# EXERCISE AIM
When the line with "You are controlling" appears below, start repeating lines exactly, and keep going through the line with "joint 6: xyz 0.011"; add nothing outside that span.

# RECORDS FOR THIS TASK
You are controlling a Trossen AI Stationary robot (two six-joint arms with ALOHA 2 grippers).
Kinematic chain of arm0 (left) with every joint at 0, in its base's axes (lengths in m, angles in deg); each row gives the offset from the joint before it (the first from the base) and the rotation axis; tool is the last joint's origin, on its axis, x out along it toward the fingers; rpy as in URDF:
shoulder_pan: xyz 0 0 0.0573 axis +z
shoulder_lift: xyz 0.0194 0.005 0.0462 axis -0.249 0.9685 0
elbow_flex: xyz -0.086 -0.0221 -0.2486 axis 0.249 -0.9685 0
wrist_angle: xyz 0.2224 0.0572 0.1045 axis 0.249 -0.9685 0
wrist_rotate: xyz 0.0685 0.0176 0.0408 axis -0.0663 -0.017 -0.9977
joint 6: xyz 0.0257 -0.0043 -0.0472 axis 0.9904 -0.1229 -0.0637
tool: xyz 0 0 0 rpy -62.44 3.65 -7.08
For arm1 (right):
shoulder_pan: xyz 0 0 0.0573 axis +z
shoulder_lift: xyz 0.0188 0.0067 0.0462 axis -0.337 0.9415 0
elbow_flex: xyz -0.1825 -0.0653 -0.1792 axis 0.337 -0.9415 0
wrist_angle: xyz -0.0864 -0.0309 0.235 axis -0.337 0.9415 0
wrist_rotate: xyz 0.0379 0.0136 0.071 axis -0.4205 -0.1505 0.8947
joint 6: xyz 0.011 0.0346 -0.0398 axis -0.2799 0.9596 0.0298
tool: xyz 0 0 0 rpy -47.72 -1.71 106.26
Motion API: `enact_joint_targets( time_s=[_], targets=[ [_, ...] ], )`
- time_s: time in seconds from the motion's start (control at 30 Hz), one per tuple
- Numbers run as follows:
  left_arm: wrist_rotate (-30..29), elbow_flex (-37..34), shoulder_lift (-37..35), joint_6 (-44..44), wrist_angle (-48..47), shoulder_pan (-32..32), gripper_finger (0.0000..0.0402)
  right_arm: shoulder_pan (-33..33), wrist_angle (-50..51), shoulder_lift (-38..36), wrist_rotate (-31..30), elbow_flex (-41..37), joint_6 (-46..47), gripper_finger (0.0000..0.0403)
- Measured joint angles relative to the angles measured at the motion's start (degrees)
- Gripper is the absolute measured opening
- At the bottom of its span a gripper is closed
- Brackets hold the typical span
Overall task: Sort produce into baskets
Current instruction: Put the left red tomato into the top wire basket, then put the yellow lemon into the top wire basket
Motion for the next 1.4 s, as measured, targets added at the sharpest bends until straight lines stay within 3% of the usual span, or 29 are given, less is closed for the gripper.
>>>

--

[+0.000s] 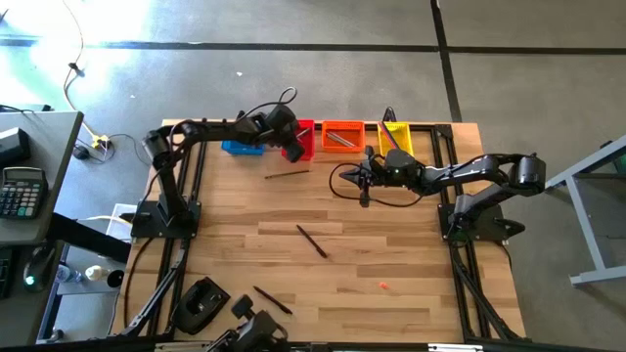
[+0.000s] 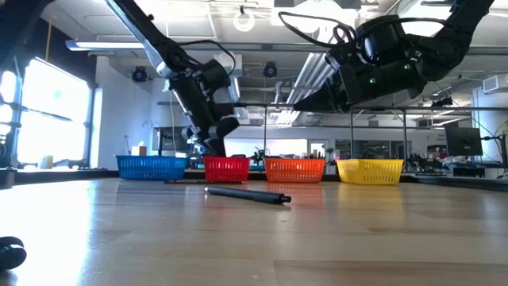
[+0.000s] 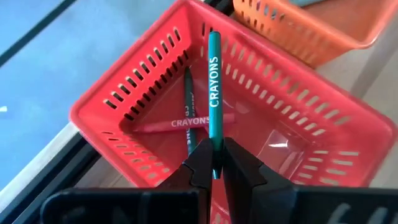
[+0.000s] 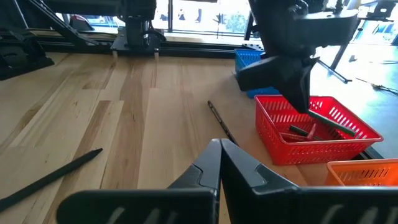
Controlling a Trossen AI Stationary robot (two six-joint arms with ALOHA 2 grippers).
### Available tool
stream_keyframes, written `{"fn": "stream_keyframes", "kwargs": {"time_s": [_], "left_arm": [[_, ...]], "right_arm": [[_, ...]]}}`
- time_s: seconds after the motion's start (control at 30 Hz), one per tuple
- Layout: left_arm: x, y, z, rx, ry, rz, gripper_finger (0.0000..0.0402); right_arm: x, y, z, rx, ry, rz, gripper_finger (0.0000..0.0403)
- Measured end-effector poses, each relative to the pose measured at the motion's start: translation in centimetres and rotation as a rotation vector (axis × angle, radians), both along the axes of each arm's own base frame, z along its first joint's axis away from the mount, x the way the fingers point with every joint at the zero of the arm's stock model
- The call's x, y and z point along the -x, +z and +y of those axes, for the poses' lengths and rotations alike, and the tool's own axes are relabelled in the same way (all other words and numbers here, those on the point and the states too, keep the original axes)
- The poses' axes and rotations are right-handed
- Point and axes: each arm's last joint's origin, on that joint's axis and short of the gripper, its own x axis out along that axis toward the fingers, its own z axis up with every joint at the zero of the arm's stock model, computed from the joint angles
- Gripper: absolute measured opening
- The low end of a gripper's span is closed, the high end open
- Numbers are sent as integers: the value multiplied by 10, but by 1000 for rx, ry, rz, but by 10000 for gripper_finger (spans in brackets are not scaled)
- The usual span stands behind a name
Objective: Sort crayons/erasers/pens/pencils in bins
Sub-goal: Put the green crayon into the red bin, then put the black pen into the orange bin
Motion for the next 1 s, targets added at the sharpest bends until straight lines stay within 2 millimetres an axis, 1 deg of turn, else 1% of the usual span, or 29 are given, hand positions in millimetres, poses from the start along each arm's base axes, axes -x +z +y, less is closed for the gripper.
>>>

# SOLUTION
You are controlling a Trossen AI Stationary robot (two six-joint arms with ALOHA 2 grippers).
Kinematic chain of arm0 (left) with every joint at 0, in its base's axes (lengths in m, angles in deg); each row gives the offset from the joint before it (the first from the base) and the rotation axis; tool is the last joint's origin, on its axis, x out along it toward the fingers; rpy as in URDF:
shoulder_pan: xyz 0 0 0.0573 axis +z
shoulder_lift: xyz 0.0194 0.005 0.0462 axis -0.249 0.9685 0
elbow_flex: xyz -0.086 -0.0221 -0.2486 axis 0.249 -0.9685 0
wrist_angle: xyz 0.2224 0.0572 0.1045 axis 0.249 -0.9685 0
wrist_rotate: xyz 0.0685 0.0176 0.0408 axis -0.0663 -0.017 -0.9977
joint 6: xyz 0.0257 -0.0043 -0.0472 axis 0.9904 -0.1229 -0.0637
tool: xyz 0 0 0 rpy -62.44 3.65 -7.08
For arm1 (right):
shoulder_pan: xyz 0 0 0.0573 axis +z
shoulder_lift: xyz 0.0188 0.0067 0.0462 axis -0.337 0.9415 0
elbow_flex: xyz -0.1825 -0.0653 -0.1792 axis 0.337 -0.9415 0
wrist_angle: xyz -0.0864 -0.0309 0.235 axis -0.337 0.9415 0
wrist_rotate: xyz 0.0379 0.0136 0.071 axis -0.4205 -0.1505 0.8947
joint 6: xyz 0.011 0.0346 -0.0398 axis -0.2799 0.9596 0.0298

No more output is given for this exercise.